Some ICU4X 2.1 crates are published without dev-dependencies in Cargo.toml #7196

@musicinmybrain

Description

@musicinmybrain

In Fedora, we package each Rust crate library as a separate distribution package. We package a subset of ICU4X. I was starting to look at the updates associated with the ICU4X 2.1 release, and I noticed that the dev-dependencies are missing from Cargo.toml (both the normalized version and Cargo.toml.orig) in some of the published crates. Consider zerovec:

$ git clone https://github.com/unicode-org/icu4x.git
$ cd icu4x
$ curl -L https://crates.io/api/v1/crates/zerovec/0.11.5/download -o zerovec-0.11.5.crate
$ cat zerovec-0.11.5/Cargo.toml
# THIS FILE IS AUTOMATICALLY GENERATED BY CARGO
#
# When uploading crates to the registry Cargo will automatically
# "normalize" Cargo.toml files for maximal compatibility
# with all versions of Cargo and also rewrite `path` dependencies
# to registry (e.g., crates.io) dependencies.
#
# If you are reading this file be aware that the original Cargo.toml
# will likely look very different (and much more reasonable).
# See Cargo.toml.orig for the original contents.

[package]
edition = "2021"
rust-version = "1.82"
name = "zerovec"
version = "0.11.5"
authors = ["The ICU4X Project Developers"]
build = false
include = [
    "data/**/*",
    "src/**/*",
    "examples/**/*",
    "benches/**/*",
    "tests/**/*",
    "Cargo.toml",
    "LICENSE",
    "README.md",
    "build.rs",
]
autolib = false
autobins = false
autoexamples = false
autotests = false
autobenches = false
description = "Zero-copy vector backed by a byte array"
readme = "README.md"
keywords = [
    "zerocopy",
    "serialization",
    "zero-copy",
    "serde",
]
categories = [
    "rust-patterns",
    "memory-management",
    "caching",
    "no-std",
    "data-structures",
]
license = "Unicode-3.0"
repository = "https://github.com/unicode-org/icu4x"

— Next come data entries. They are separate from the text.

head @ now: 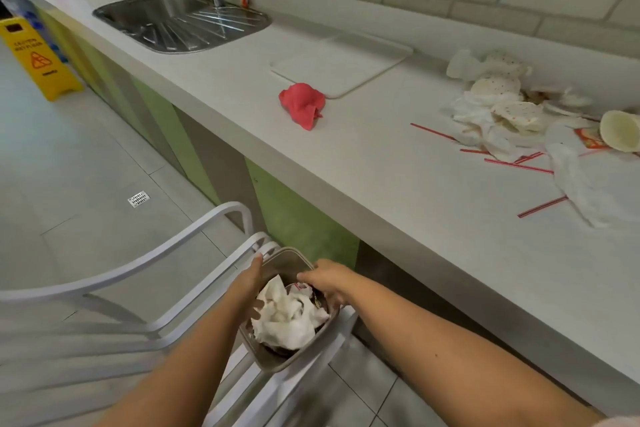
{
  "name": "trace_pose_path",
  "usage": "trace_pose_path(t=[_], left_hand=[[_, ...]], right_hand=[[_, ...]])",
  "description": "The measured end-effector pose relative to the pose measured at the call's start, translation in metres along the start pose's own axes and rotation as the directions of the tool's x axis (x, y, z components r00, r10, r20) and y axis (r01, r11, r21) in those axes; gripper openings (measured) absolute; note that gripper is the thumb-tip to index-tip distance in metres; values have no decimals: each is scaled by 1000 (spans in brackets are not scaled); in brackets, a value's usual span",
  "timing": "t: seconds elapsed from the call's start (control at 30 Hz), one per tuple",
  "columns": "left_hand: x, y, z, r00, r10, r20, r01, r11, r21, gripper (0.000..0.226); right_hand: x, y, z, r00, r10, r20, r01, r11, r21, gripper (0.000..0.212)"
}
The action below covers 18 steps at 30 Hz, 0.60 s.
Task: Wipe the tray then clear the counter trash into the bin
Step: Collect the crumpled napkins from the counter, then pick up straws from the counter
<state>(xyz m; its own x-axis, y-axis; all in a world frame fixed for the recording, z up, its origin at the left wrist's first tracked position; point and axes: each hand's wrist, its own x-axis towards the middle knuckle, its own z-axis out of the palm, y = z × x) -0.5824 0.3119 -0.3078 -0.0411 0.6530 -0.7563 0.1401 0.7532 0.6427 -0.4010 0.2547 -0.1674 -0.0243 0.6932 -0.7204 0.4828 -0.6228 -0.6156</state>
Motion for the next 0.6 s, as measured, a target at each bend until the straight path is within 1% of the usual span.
trace_pose_path(t=[0.07, 0.1, 0.13, 0.2, 0.27, 0.33, 0.47, 0.6], left_hand=[[-55, 34, 18, 998, 60, -22, -60, 998, -20, 70], [-79, 49, 28, 991, 129, -22, -130, 991, -19, 54], [-88, 59, 36, 980, 193, -40, -194, 981, -17, 42], [-99, 76, 53, 950, 299, -86, -301, 954, -12, 28], [-112, 93, 69, 905, 406, -126, -409, 913, 4, 22], [-128, 108, 89, 870, 479, -118, -483, 875, -7, 22], [-164, 131, 132, 793, 608, -39, -608, 794, -9, 14], [-190, 145, 180, 713, 697, 73, -700, 714, 20, 14]], right_hand=[[-4, -4, -7, 999, -40, -7, 39, 994, -100, 42], [-6, -6, -11, 998, -56, -12, 54, 990, -134, 40], [-11, -8, -18, 997, -74, -12, 71, 988, -139, 38], [-21, -12, -31, 995, -96, 2, 95, 991, -98, 35], [-34, -15, -48, 993, -117, 2, 117, 990, -82, 31], [-49, -17, -68, 987, -158, -36, 153, 983, -105, 29], [-82, -9, -113, 957, -227, -182, 201, 968, -149, 23], [-109, 13, -157, 906, -243, -348, 176, 961, -212, 21]])
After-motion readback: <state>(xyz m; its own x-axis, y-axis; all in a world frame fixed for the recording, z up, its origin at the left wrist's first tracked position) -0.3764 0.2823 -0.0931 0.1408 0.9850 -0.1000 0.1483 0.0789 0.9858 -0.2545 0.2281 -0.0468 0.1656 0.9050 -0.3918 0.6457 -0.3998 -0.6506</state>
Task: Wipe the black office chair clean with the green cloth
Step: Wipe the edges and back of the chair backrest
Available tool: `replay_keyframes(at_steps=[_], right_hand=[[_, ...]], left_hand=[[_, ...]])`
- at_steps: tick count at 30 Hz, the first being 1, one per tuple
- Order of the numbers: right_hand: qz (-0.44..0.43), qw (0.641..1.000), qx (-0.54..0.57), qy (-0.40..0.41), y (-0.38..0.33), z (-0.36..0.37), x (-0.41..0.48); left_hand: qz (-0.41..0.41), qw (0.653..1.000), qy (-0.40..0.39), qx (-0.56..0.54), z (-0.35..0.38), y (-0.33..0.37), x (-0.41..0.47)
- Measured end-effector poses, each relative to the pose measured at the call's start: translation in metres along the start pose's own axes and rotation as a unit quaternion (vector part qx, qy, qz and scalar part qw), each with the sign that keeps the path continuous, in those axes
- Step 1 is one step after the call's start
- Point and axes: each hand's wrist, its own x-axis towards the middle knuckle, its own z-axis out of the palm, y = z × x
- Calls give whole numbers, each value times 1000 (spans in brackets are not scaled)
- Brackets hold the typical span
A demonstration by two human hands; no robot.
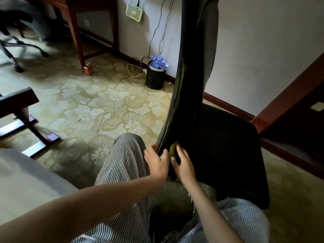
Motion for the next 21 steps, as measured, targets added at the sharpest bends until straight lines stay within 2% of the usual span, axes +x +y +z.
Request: replay_keyframes(at_steps=[1, 3, 5, 7, 9, 12, 14, 17, 19, 21], right_hand=[[-8, 999, 30, -20, 1, -4, 2], [-19, 993, 100, -57, -1, -12, 2], [12, 985, 145, -94, -7, -22, 3], [54, 975, 172, -128, -11, -37, 7], [51, 980, 146, -122, -14, -55, 12], [45, 997, 55, 1, -22, -80, 22], [59, 995, 66, 54, -31, -94, 26], [63, 990, 124, 14, -49, -106, 36], [47, 991, 120, -34, -62, -106, 42], [34, 993, 107, -42, -70, -103, 47]], left_hand=[[-45, 997, -51, -33, 7, -1, -8], [-106, 970, -157, -152, 18, 4, -17], [-145, 948, -175, -221, 26, 11, -11], [-180, 945, -168, -215, 33, 17, -1], [-203, 949, -151, -188, 39, 21, 8], [-180, 978, -68, -84, 44, 19, 6], [-179, 979, -27, -93, 46, 16, 0], [-188, 971, 6, -146, 49, 14, 5], [-218, 958, 18, -186, 51, 16, 10], [-258, 939, 34, -227, 54, 20, 13]])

[package.metadata.workspaces]
independent = true

[package.metadata.docs.rs]
all-features = true

[package.metadata.cargo-all-features]
max_combination_size = 3

[features]
alloc = ["serde?/alloc"]
databake = ["dep:databake"]
derive = ["dep:zerovec-derive"]
hashmap = [
    "dep:twox-hash",
    "alloc",
]
serde = ["dep:serde"]
std = []
yoke = ["dep:yoke"]

[lib]
name = "zerovec"
path = "src/lib.rs"
bench = false

[[example]]
name = "zv_serde"
path = "examples/zv_serde.rs"
required-features = ["serde"]

[[bench]]
name = "vzv"
path = "benches/vzv.rs"
harness = false

[[bench]]
name = "zeromap"
path = "benches/zeromap.rs"
harness = false
required-features = [
    "serde",
    "hashmap",
    "derive",
]

[[bench]]
name = "zerovec"
path = "benches/zerovec.rs"
harness = false

[[bench]]
name = "zerovec_iai"
path = "benches/zerovec_iai.rs"
harness = false

[[bench]]
name = "zerovec_serde"
path = "benches/zerovec_serde.rs"
harness = false
required-features = ["serde"]

[dependencies.databake]
version = "0.2.0"
features = ["derive"]
optional = true
default-features = false

[dependencies.serde]
version = "1.0.220"
features = ["derive"]
optional = true
default-features = false

[dependencies.twox-hash]
version = "2.0.0"
features = ["xxhash64"]
optional = true
default-features = false

[dependencies.yoke]
version = "0.8.0"
optional = true
default-features = false

[dependencies.zerofrom]
version = "0.1.3"
default-features = false

[dependencies.zerovec-derive]
version = "0.11.1"
optional = true
default-features = false

Here I’ve displayed Cargo.toml, but Cargo.toml.orig also lacks the dev-dependencies.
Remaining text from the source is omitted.